Origin and therapy for hypertriglyceridaemia in type 2 diabetes

Jing Pang, Dick C Chan, Gerald F Watts

Jing Pang, Dick C Chan, Gerald F Watts, School of Medicine and Pharmacology, University of Western Australia, Perth, WA 6847, Australia

Gerald F Watts, Lipid Disorders Clinic, Royal Perth Hospital, Perth, WA 6847, Australia

Author contributions: All the authors contributed to this paper.

Correspondence to: Gerald F Watts, DSc, MD, PhD, FRACP, FRCP, School of Medicine and Pharmacology, University of Western Australia, GPO Box X2213, Perth, WA 6847, Australia. gerald.watts@uwa.edu.au

Telephone: +6-8-92240245 Fax: +6-8-92240245

Received: November 5, 2013
Revised: March 8, 2014
Accepted: March 17, 2014
Published online: April 15, 2014

Abstract

Hypertriglyceridaemia (HTG) is a risk factor for cardiovascular disease (CVD) in type 2 diabetes and is caused by the interaction of genes and non-genetic factors, specifically poor glycaemic control and obesity. In spite of statin treatment, residual risk of CVD remains high in type 2 diabetes, and this may relate to HTG and atherogenic dyslipidemia. Treatment of HTG emphasises correcting secondary factors and adverse lifestyles, in particular, diet and exercise. Pharmacotherapy is also required in most type 2 diabetic patients. Statins are the first-line therapy to achieve recommended therapeutic targets of plasma low-density lipoprotein cholesterol and non-high-density lipoprotein cholesterol. Fibrates, ezetimibe and n-3 fatty acids are adjunctive treatment options for residual and persistent HTG. Evidence for the use of niacin has been challenged by non-significant CVD outcomes in two recent large clinical trials. Further investigation is required to clarify the use of incretin-based therapies for HTG in type 2 diabetes. Extreme HTG, with risk of pancreatitis, may require insulin infusion therapy or apheresis. New therapies targeting HTG in diabetes need to be tested in clinical endpoint trials. The purpose of this review is to examine the current evidence and provide practical guidance on the management of HTG in type 2 diabetes.

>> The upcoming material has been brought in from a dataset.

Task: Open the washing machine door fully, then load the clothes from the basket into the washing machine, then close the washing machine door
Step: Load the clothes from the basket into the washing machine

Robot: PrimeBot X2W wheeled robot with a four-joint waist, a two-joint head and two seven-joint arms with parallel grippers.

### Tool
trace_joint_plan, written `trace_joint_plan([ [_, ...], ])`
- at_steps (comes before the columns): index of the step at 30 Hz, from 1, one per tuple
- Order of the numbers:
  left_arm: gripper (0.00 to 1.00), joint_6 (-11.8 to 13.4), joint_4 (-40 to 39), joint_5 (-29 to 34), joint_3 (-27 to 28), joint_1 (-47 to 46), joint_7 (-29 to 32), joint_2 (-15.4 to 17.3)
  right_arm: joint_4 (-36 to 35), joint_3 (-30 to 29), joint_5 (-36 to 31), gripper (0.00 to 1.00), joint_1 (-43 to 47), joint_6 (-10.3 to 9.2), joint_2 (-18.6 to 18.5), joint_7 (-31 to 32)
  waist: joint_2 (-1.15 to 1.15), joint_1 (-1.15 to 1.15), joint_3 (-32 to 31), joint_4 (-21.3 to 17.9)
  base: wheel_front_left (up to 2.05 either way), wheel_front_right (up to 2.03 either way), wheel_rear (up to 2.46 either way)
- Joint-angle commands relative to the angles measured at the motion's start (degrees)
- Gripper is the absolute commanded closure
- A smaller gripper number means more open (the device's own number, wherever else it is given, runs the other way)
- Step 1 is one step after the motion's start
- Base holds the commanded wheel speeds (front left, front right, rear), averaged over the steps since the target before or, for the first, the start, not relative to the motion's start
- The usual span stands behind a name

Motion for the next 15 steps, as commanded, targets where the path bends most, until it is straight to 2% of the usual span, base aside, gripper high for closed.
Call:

Keywords: Diabetes, Triglyceride, Therapy

Core tip: Diabetic dyslipidemia relates collectively to hyperglycaemia, insulin resistance, hyperinsulinaemia, abdominal visceral adipose disposition, increased liver fat content, and dysregulated fatty acid metabolism. Insulin resistance in diabetes induces hypertriglyceridaemia by increasing the enterocytic production of chylomicrons and an impaired clearance capacity is also involved. Usual care for diabetic dyslipidemia is statin treatment, but a significant proportion of patients have residual dyslipidemia, related to hypertriglyceridaemia and atherogenic dyslipidemia. Current evidence supports the use of fenofibrate in type 2 diabetics with high triglyceride levels.